Quote exactly, and only, the lines of the material below from the line with "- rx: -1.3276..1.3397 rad" through the line with "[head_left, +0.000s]".
*** Begin section ***
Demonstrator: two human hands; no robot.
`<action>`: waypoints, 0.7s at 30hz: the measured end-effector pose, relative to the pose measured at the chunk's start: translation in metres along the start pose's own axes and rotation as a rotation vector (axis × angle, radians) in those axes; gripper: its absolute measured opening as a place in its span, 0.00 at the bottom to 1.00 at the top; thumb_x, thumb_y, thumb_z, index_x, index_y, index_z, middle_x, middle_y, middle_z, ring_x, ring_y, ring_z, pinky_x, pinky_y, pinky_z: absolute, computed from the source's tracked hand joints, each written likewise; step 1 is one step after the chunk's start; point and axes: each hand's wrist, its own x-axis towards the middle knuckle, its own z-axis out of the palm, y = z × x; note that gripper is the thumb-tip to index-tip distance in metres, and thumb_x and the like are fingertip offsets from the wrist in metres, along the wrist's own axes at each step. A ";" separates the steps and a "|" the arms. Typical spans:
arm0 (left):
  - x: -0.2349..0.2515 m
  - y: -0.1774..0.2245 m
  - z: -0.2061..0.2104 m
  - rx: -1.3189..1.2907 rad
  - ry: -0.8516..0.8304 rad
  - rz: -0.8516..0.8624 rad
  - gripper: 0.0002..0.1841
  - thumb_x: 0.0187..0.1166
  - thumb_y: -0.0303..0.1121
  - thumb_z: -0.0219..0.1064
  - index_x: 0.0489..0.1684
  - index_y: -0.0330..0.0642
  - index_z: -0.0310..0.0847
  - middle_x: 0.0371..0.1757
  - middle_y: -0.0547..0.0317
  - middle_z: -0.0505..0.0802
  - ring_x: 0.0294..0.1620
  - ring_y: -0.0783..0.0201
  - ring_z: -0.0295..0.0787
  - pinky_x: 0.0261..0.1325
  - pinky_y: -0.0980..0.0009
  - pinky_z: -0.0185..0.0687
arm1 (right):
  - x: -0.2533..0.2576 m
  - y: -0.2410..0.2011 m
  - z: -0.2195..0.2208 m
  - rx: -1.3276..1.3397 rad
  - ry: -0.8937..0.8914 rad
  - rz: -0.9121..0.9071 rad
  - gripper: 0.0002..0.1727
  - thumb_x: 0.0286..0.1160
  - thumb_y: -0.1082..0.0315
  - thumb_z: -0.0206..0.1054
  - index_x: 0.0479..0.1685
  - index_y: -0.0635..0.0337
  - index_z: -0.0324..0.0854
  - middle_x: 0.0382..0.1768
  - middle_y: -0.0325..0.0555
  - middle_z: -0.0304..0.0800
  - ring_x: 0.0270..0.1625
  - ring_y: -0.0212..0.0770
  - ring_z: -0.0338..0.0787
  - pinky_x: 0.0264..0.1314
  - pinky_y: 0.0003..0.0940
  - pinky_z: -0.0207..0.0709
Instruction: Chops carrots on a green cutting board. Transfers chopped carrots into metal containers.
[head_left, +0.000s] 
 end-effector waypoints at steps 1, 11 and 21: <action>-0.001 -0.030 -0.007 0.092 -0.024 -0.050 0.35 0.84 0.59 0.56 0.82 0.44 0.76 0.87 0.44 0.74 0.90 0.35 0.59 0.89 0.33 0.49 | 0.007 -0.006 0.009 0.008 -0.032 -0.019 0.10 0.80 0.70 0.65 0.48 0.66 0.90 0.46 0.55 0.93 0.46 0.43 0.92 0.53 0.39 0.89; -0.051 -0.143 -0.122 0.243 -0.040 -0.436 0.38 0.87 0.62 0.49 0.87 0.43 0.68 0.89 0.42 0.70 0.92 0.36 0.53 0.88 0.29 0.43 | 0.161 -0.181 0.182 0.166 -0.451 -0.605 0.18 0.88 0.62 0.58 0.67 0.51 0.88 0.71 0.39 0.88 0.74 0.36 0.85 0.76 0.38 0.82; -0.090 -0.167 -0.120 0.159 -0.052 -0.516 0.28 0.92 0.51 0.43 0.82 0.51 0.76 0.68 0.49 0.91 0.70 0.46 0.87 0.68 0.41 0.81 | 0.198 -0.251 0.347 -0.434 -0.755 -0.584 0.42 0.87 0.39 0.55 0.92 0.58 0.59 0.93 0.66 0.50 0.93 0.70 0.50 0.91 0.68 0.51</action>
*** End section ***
[Written solution]
  - rx: -1.3276..1.3397 rad
  - ry: -0.8937..0.8914 rad
  - rz: -0.9121..0.9071 rad
  - gripper: 0.0002..0.1727
  - thumb_x: 0.0286..0.1160
  - thumb_y: -0.1082..0.0315
  - thumb_z: -0.0206..0.1054
  - index_x: 0.0479..0.1685
  - index_y: -0.0635..0.0337
  - index_z: -0.0324..0.0854
  - middle_x: 0.0382..0.1768
  - middle_y: -0.0325..0.0555
  - middle_z: -0.0304..0.0800
  - ring_x: 0.0270..0.1625
  - ring_y: -0.0212..0.0770
  - ring_z: -0.0338..0.0787
  - pinky_x: 0.0264..0.1314
  - pinky_y: 0.0003..0.0940
  - pinky_z: -0.0207..0.0709
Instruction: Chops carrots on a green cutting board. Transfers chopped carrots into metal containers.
[head_left, +0.000s] 

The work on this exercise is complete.